The Colosseum is an oval amphitheater located in Rome, Italy, just east of the Roman Forum. It is the largest ancient amphitheater ever constructed and, despite its age, the largest standing amphitheater in the world today.
Construction began in 72, during the reign of Emperor Vespasian (r. 69-79 CE). Titus, Vespasian’s son, opened the Colosseum with 100 days of games, including wild animal fights and gladiatorial combats in 80 CE.
Further modifications were made during the reign of Titus’ brother and successor, Domitian (r. 81–96). The three emperors that were patrons of the work are known as the Flavian dynasty, and the amphitheater was named the Flavian Amphitheatre by later classicists and archaeologists because of its association with their family name.
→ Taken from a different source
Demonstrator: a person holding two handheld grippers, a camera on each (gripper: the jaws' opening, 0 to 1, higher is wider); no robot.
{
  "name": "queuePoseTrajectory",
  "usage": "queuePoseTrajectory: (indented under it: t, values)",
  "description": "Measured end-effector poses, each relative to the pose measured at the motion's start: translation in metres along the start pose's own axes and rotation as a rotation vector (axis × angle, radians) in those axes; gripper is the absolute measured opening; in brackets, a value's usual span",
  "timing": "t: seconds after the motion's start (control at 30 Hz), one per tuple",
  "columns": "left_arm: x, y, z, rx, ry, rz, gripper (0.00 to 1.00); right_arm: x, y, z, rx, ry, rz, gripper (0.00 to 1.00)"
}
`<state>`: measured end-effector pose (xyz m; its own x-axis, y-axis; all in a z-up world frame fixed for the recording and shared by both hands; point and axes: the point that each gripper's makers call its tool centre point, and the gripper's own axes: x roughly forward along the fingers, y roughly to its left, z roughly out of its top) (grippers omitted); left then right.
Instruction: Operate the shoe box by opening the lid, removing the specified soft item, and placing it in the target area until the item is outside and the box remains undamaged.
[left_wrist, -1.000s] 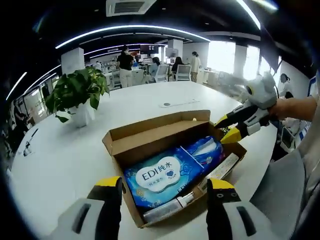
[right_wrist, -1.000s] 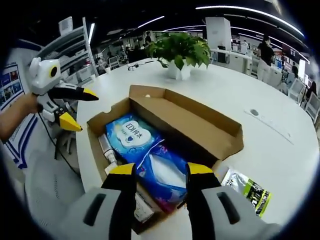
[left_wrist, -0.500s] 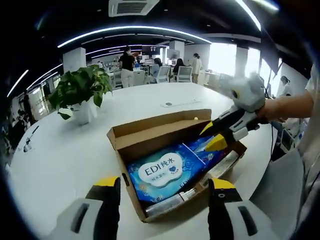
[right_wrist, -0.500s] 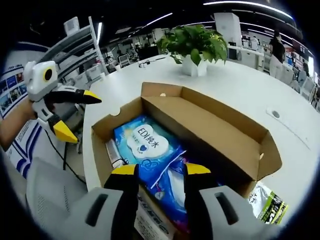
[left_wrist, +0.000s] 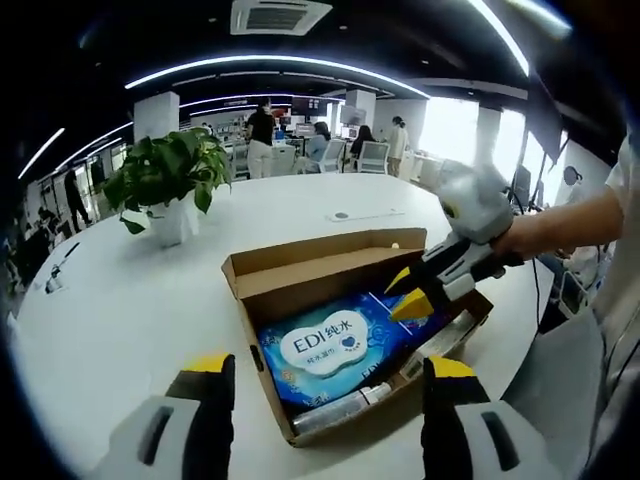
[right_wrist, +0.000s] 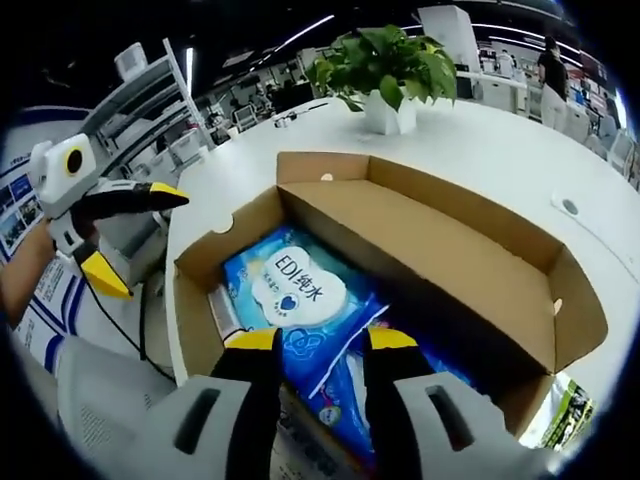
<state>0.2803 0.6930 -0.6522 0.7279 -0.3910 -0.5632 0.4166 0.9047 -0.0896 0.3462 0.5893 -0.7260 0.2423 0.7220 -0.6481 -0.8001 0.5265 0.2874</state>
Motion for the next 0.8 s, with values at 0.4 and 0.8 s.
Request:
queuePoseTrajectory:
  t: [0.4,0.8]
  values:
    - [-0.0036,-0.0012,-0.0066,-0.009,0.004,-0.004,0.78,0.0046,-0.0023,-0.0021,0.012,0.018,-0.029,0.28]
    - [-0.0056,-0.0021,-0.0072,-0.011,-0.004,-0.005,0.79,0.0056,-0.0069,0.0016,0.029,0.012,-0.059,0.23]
The main purpose of Rome’s Colosseum was to entertain the people with gladiator battles, and sometimes included wild animals such as elephants and tigers. Animal fights were frequently held in the mornings by the ‘bestiarii.’ Convicted criminals were frequently thrown to wild animals during intermissions.
Gladiator battles were held in the afternoons. The barbaric games were finally prohibited by Emperor Honorius in 404 CE. The public lynching of a monk who attempted to stop a gladiator fight was the final straw, and only wild animal shows were held there until the year 523.
After four centuries of active use, the Colosseum fell into neglect, and it was used as a source of building materials until the 18th century. Though two-thirds of the original Colosseum has been destroyed over time, the amphitheater remains a popular tourist destination as well as an iconic symbol of Rome.